Though Hall wouldn't specify any team he'd like to play for, saying no to Dallas -- where his idol and close friend, Deion Sanders, played -- would be nearly impossible, he said. However, the Cowboys might be reluctant to add another dynamic personality to the mix, even with the tenuous future of suspended cornerback Adam Jones.

Indianapolis could use help at cornerback, and coach Tony Dungy might be just what Hall needs. The Redskins, Jaguars and Giants showed interest in the offseason but who knows if their feelings are the same after watching Hall get targeted routinely by Oakland's weekly opposition.

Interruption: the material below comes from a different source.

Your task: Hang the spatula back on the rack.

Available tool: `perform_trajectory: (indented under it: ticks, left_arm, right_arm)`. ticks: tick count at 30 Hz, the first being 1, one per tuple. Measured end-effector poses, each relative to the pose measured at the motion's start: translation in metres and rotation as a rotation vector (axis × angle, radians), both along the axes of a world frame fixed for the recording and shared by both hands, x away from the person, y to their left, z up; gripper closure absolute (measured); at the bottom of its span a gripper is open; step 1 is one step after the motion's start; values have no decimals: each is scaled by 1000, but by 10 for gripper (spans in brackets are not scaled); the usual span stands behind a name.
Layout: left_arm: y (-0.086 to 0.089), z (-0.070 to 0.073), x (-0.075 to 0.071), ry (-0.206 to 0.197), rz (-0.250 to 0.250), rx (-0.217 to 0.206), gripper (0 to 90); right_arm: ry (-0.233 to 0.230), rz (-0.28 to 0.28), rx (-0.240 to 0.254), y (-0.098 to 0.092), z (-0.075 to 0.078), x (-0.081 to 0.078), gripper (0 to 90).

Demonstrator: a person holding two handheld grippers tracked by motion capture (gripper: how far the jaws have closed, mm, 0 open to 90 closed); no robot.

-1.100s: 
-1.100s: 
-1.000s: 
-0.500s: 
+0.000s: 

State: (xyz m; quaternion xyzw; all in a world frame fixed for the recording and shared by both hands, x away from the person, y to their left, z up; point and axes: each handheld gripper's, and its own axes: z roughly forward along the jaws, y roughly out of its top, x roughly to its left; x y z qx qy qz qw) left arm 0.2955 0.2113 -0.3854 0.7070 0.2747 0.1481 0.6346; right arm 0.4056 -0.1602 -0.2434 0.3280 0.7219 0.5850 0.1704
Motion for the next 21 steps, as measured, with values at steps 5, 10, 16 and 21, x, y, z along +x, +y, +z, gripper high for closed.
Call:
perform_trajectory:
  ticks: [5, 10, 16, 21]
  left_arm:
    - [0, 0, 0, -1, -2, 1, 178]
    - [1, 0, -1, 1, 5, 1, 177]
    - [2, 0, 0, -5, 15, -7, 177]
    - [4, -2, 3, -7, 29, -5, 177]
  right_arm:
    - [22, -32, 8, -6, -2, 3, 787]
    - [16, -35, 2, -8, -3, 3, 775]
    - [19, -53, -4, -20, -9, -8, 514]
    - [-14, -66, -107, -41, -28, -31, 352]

Hall described his current stat of unemployment "a better scenario" than playing in Oakland. That's not the first time an ex-Raider has said that.

Still, this latest development continues a downward trend for Hall, who didn't think things could get any worse than what he went through last season with the Falcons.

His good friend Michael Vick was imprisoned on dog-fighting charges. He openly clashed with coach Bobby Petrino; Hall lost his composure in a game with the Carolina Panthers that cost the Falcons a victory and Hall $100,000 in team fines. After the season, he criticized new management for not signing him to a long-term deal, despite him having a year left on his contract.

The last and final move assured his way out of town and allowed the Falcons to acquire the ammunition (second-round draft pick) to trade into the first round to acquire left tackle Sam Baker, who showed tremendous promise as the starter before back surgery last week sidelined him. In addition, Atlanta, using young, unheralded cornerbacks, is doing quite well without Hall.

The Raiders figure, to some degree, they can position themselves to do the same now that Hall's future money is back on their books.

Hall said Davis told him the Raiders are about to get rid of other players to clear money in order to acquire better linemen on both sides of the ball and address other areas of need -- like locking up Pro Bowl cornerback Nnamdi Asomugha.

"When I came here, I knew they needed those things then," Hall said. "I knew I wasn't the answer, but when they shove $70 million in your face, you get hypnotized."

The hypnosis has turned into reality, and though Hall is $8 million richer and added a beautiful home in the Bay Area to his collection of property, he now has to find out what really matters -- and if he still does.